### ASSIGNMENT
Everything from the line holding "arm link at" through the last line of the listing needs to be repeated exactly, with no other lines.
___
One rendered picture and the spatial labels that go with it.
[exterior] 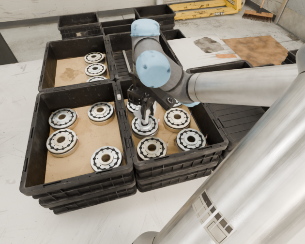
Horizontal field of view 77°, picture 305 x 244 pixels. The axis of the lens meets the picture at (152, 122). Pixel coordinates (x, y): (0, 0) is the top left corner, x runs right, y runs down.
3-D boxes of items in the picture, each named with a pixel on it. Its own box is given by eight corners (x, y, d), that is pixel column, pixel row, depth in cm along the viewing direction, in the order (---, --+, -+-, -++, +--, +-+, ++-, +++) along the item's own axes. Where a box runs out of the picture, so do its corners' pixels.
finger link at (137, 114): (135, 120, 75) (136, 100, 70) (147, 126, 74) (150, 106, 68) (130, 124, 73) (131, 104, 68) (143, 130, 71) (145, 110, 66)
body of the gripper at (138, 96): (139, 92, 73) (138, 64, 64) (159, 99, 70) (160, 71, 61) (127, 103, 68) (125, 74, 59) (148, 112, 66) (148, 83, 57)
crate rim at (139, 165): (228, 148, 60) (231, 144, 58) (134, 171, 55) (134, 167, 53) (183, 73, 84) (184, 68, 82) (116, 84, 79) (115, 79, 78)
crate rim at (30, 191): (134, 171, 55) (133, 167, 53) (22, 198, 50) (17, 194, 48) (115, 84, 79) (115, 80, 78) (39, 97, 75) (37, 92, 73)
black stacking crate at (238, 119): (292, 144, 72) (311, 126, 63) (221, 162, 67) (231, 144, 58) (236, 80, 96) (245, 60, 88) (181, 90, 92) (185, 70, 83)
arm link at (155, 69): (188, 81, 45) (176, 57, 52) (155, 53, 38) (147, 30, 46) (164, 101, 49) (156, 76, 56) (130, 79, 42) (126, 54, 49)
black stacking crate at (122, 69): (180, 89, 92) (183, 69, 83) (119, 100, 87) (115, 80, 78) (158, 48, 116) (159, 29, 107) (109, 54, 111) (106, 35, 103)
___
### RESPONSE TO THE EXERCISE
arm link at (155, 69): (188, 81, 45) (176, 57, 52) (155, 53, 38) (147, 30, 46) (164, 101, 49) (156, 76, 56) (130, 79, 42) (126, 54, 49)
black stacking crate at (122, 69): (180, 89, 92) (183, 69, 83) (119, 100, 87) (115, 80, 78) (158, 48, 116) (159, 29, 107) (109, 54, 111) (106, 35, 103)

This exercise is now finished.